Give the listing again in full and exactly, apart from its pictures.
(Beginning of DATA SHOWN)
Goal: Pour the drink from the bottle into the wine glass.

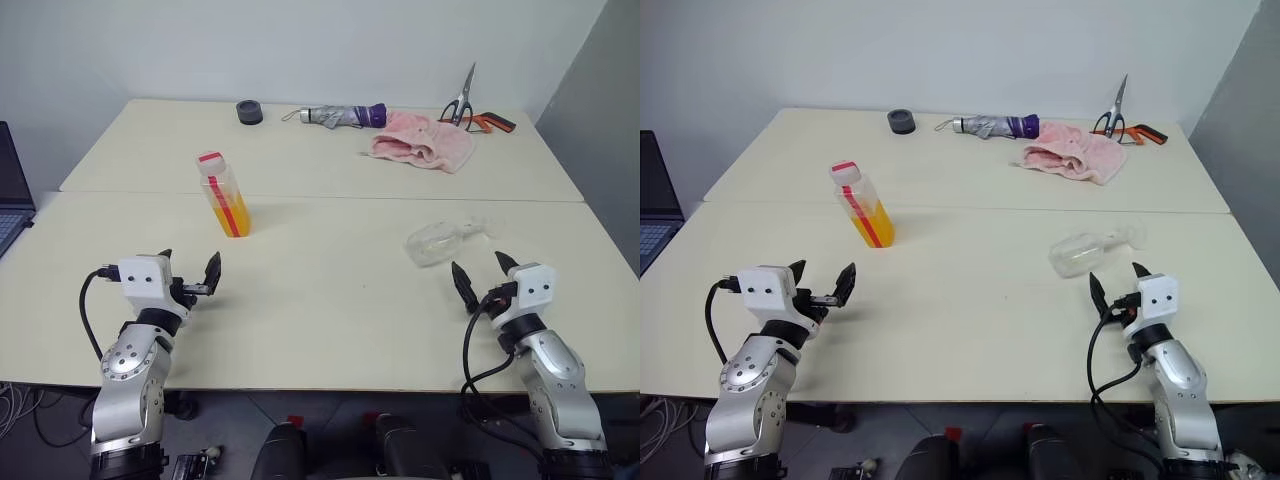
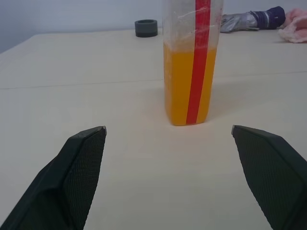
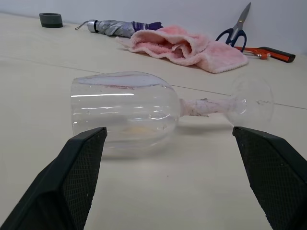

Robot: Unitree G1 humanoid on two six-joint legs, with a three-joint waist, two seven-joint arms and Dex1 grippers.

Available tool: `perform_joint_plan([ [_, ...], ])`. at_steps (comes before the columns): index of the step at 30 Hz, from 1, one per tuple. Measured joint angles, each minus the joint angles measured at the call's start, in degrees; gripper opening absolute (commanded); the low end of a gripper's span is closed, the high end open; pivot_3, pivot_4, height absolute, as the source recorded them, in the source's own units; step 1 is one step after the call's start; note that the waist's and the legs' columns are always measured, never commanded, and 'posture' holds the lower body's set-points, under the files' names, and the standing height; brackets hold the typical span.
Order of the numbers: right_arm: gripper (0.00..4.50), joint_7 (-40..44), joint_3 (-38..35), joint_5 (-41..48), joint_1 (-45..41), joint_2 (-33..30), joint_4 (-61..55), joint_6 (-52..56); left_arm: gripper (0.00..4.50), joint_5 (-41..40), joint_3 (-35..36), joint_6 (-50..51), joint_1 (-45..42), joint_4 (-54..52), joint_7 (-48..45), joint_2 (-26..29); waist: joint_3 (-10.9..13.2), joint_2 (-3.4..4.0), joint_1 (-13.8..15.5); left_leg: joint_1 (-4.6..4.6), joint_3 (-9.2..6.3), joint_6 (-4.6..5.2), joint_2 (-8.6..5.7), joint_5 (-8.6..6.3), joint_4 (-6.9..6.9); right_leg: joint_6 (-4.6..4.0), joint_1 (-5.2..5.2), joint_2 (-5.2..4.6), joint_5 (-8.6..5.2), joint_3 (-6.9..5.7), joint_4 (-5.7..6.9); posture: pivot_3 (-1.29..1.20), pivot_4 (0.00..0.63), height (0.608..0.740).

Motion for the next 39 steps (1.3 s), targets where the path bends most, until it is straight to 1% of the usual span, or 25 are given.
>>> perform_joint_plan([
  [15,4.5,0.1,-0.2,-0.1,0.0,0.0,1.5,-1.4,4.48,0.3,-0.3,-2.1,0.4,0.0,-0.4,0.0,0.0,0.0,0.0,0.0,0.0,0.0,0.0,0.0,0.0,0.0,0.0,0.0,0.0,0.0,0.0,0.0,0.15,0.74],
  [22,4.5,0.2,0.4,-0.3,-0.1,0.1,1.2,-1.4,4.48,-0.4,0.0,-3.4,-0.1,0.5,-2.5,0.6,0.0,0.0,0.0,0.0,0.0,0.0,0.0,0.0,0.0,0.0,0.0,0.0,0.0,0.0,0.0,0.0,0.15,0.74],
  [27,4.5,3.3,1.5,0.3,-0.3,-1.8,-1.0,-0.9,4.48,-1.1,0.2,-2.8,-1.4,2.2,-2.2,0.8,0.0,0.0,0.0,0.0,0.0,0.0,-0.01,0.0,0.0,0.08,0.0,0.01,-0.05,-0.01,0.0,0.0,0.15,0.74],
  [29,4.5,5.3,1.5,1.8,-0.5,-3.1,-2.8,0.9,4.48,-0.9,0.5,-2.8,-1.6,2.7,-1.7,0.8,0.0,0.0,0.0,0.0,0.0,0.0,0.0,0.0,0.0,0.07,0.0,0.01,-0.04,-0.01,0.0,0.0,0.15,0.74],
  [32,4.5,8.9,2.1,6.1,-2.4,-6.1,-7.1,7.2,4.48,-0.6,1.1,-2.1,-2.4,2.9,-0.3,0.7,0.0,0.0,0.0,0.0,-0.01,0.0,0.02,0.0,0.01,0.07,0.0,0.01,-0.04,-0.01,0.0,0.0,0.15,0.74],
  [36,4.5,12.2,4.0,10.7,-6.6,-9.1,-13.1,14.8,4.48,-1.5,1.4,2.4,-5.6,2.7,1.7,0.7,0.0,0.0,0.0,-0.04,-0.07,0.0,-0.01,0.0,0.01,0.08,0.0,0.02,-0.04,-0.07,-0.01,0.0,0.15,0.74],
  [39,4.5,15.0,6.7,13.4,-7.4,-11.3,-16.3,19.9,4.48,-1.6,1.3,5.8,-7.9,2.6,2.5,1.4,0.0,-0.01,0.0,-0.12,-0.11,0.01,-0.03,0.0,0.01,0.01,-0.02,0.03,-0.01,-0.11,-0.04,0.0,0.15,0.74],
])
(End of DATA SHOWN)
## TASK SOLUTION
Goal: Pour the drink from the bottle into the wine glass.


Robot: Unitree G1 humanoid on two six-joint legs, with a three-joint waist, two seven-joint arms and Dex1 grippers.

Available tool: `perform_joint_plan([ [_, ...], ])`. at_steps (comes before the columns): index of the step at 30 Hz, from 1, one per tuple. Measured joint angles, each minus the joint angles measured at the call's start, in degrees; gripper opening absolute (commanded); the low end of a gripper's span is closed, the high end open; pivot_3, pivot_4, height absolute, as the source recorded them, in the source's own units; step 1 is one step after the call's start; note that the waist's and the legs' columns are always measured, never commanded, and 'posture' holds the lower body's set-points, under the files' names, and the standing height; brackets hold the typical span.
Order of the numbers: right_arm: gripper (0.00..4.50), joint_7 (-40..44), joint_3 (-38..35), joint_5 (-41..48), joint_1 (-45..41), joint_2 (-33..30), joint_4 (-61..55), joint_6 (-52..56); left_arm: gripper (0.00..4.50), joint_5 (-41..40), joint_3 (-35..36), joint_6 (-50..51), joint_1 (-45..42), joint_4 (-54..52), joint_7 (-48..45), joint_2 (-26..29); waist: joint_3 (-10.9..13.2), joint_2 (-3.4..4.0), joint_1 (-13.8..15.5); left_leg: joint_1 (-4.6..4.6), joint_3 (-9.2..6.3), joint_6 (-4.6..5.2), joint_2 (-8.6..5.7), joint_5 (-8.6..6.3), joint_4 (-6.9..6.9); right_leg: joint_6 (-4.6..4.0), joint_1 (-5.2..5.2), joint_2 (-5.2..4.6), joint_5 (-8.6..5.2), joint_3 (-6.9..5.7), joint_4 (-5.7..6.9); posture: pivot_3 (-1.29..1.20), pivot_4 (0.00..0.63), height (0.608..0.740).

Motion for the next 39 steps (1.3 s), targets where the path bends most, until it is straight to 1% of the usual span, or 25 are given.
>>> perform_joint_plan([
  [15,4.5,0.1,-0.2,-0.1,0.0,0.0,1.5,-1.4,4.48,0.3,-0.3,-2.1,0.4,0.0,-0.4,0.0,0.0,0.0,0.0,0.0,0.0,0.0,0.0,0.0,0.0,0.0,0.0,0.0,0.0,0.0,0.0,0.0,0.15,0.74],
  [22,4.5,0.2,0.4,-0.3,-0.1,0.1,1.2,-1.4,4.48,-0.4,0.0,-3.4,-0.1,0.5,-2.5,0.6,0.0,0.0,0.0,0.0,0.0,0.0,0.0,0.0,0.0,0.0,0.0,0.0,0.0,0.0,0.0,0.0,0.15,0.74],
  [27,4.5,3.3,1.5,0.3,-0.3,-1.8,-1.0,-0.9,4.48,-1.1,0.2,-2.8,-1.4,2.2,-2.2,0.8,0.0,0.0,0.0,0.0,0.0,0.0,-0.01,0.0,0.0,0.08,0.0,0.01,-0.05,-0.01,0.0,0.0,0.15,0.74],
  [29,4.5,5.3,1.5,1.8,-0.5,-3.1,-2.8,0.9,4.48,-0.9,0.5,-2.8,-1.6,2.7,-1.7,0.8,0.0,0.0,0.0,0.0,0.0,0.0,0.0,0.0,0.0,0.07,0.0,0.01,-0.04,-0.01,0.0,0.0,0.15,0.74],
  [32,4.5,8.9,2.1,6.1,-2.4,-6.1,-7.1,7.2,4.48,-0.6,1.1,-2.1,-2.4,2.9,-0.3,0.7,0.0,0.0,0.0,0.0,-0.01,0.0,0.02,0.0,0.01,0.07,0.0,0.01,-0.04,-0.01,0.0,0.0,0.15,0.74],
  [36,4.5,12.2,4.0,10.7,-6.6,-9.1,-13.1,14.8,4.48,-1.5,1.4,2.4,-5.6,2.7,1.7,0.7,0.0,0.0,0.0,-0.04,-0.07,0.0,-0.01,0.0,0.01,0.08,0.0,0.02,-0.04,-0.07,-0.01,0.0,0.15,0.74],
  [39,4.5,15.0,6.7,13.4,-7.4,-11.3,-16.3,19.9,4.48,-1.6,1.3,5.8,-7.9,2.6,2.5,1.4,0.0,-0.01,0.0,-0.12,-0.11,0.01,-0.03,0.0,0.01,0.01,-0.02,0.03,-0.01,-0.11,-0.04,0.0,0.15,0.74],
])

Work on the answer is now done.